*GOAL OF THE EXERCISE:* Using the data beneath this instruction, retype only the lines from the one that contains "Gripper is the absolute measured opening" down to the one that contains "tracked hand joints", both included, exactly as they appear.

*AVAILABLE DATA:*
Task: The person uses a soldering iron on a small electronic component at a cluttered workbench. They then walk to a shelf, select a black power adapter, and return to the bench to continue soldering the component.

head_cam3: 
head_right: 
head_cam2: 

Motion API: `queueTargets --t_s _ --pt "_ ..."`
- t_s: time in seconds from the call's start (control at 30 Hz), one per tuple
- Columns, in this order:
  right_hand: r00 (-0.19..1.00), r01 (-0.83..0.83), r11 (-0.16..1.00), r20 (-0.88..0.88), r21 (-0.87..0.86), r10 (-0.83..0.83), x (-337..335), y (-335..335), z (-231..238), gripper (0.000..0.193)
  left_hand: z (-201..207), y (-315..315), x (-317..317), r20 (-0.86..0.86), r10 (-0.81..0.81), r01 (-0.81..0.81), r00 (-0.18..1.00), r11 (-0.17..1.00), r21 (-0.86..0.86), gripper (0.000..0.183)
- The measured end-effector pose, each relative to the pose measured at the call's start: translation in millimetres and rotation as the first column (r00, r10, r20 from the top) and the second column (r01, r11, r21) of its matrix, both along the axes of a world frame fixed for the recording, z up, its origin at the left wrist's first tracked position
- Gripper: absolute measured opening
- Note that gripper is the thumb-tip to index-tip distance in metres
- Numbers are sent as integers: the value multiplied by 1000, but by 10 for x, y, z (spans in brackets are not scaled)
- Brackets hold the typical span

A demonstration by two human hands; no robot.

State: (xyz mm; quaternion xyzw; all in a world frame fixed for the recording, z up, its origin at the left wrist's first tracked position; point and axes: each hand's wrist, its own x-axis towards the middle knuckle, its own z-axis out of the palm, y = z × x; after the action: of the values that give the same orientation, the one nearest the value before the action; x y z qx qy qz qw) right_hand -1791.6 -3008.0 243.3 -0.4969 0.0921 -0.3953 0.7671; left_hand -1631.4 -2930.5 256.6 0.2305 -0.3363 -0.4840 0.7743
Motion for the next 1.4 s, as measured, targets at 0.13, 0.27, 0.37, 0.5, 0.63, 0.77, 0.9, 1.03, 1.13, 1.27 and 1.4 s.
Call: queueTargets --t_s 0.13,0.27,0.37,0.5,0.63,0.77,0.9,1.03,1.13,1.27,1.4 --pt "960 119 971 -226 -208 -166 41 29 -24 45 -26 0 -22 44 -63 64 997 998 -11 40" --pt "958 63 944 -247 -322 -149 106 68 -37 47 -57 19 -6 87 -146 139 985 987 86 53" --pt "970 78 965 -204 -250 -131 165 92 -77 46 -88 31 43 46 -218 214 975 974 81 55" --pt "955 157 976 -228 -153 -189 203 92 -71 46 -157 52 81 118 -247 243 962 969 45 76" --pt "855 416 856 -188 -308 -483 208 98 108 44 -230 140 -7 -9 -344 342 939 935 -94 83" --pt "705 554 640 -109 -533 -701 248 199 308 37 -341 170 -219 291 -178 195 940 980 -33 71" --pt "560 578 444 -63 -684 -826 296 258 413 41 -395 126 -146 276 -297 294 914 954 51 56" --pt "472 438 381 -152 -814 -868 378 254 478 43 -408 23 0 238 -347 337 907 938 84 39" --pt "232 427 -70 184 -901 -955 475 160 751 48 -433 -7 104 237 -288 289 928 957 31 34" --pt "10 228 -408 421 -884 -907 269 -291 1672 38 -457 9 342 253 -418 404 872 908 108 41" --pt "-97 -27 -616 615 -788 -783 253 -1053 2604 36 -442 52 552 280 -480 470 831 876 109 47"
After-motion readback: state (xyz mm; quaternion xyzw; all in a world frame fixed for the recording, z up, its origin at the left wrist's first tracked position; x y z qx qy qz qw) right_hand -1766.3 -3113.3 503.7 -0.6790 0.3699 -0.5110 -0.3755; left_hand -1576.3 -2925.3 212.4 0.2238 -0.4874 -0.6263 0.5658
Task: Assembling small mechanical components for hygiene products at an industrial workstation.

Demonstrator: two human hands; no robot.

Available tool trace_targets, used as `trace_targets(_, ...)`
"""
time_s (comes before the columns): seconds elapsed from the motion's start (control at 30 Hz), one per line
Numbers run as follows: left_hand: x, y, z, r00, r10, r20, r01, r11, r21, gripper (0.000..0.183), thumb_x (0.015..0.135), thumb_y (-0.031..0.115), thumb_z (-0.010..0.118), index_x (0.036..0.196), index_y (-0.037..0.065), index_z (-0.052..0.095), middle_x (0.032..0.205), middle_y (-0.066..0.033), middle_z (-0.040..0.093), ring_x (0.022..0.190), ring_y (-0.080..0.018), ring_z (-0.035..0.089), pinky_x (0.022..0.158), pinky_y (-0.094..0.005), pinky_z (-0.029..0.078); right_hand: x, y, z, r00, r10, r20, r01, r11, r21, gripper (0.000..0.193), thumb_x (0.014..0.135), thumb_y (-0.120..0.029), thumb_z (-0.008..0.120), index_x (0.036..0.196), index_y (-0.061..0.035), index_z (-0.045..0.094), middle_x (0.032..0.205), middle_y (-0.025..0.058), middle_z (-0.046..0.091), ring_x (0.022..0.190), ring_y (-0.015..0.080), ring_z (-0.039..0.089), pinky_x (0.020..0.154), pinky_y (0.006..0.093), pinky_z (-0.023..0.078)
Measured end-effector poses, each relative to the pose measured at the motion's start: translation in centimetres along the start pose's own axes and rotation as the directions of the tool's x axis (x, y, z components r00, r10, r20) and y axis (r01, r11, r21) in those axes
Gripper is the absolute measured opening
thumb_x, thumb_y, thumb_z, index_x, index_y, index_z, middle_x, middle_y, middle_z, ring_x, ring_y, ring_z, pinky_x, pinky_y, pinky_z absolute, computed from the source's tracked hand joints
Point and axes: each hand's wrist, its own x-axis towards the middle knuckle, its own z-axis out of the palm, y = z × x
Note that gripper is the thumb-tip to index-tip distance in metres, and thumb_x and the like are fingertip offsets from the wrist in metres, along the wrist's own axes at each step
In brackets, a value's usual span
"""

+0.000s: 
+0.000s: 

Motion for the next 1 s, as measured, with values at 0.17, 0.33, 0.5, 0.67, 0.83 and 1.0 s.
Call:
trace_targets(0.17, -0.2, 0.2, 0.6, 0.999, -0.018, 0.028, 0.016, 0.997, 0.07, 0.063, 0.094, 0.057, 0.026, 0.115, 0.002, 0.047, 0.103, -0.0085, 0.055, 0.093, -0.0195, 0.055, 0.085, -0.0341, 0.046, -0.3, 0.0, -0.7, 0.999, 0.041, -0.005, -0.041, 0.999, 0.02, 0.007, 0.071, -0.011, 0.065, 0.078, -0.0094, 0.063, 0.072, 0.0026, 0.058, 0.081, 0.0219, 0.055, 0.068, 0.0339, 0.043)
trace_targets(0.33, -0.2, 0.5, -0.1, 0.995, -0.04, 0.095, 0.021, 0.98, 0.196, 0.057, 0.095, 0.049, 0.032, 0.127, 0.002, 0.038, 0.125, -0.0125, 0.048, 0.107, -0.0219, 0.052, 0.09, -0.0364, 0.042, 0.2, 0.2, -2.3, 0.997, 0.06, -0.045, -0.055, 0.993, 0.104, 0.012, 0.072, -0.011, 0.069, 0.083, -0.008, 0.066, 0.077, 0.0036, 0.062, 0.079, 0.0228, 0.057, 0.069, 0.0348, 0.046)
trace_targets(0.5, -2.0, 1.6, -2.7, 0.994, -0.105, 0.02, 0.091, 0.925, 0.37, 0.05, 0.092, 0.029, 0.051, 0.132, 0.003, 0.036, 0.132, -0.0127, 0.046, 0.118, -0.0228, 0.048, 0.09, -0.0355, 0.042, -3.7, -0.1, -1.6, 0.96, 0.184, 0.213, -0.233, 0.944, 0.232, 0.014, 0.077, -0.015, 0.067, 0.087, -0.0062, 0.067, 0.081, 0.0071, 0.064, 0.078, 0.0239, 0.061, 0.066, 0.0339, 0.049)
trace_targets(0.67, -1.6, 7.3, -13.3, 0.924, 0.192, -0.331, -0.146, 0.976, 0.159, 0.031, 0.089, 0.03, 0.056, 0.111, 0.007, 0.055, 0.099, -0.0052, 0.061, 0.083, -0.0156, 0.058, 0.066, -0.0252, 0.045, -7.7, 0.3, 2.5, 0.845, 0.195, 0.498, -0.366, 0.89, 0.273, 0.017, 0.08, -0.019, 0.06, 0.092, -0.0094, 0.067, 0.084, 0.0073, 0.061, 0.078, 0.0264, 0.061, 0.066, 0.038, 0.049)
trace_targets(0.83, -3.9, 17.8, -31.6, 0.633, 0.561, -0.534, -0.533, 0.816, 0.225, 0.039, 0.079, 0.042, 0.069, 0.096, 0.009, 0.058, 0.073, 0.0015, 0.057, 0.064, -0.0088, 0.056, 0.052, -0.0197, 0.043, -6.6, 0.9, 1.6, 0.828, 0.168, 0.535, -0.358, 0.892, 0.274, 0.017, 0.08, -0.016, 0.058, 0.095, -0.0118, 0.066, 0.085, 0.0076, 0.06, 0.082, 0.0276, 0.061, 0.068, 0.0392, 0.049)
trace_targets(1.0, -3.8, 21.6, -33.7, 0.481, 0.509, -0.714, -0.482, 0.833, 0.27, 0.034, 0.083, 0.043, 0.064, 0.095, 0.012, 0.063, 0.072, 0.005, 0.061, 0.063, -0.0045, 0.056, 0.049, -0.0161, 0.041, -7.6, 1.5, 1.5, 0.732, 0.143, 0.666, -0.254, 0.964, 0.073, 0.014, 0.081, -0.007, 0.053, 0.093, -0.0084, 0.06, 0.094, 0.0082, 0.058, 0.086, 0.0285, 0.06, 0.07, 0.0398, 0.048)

*ANSWER BELOW:*
Gripper is the absolute measured opening
thumb_x, thumb_y, thumb_z, index_x, index_y, index_z, middle_x, middle_y, middle_z, ring_x, ring_y, ring_z, pinky_x, pinky_y, pinky_z absolute, computed from the source's tracked hand joints

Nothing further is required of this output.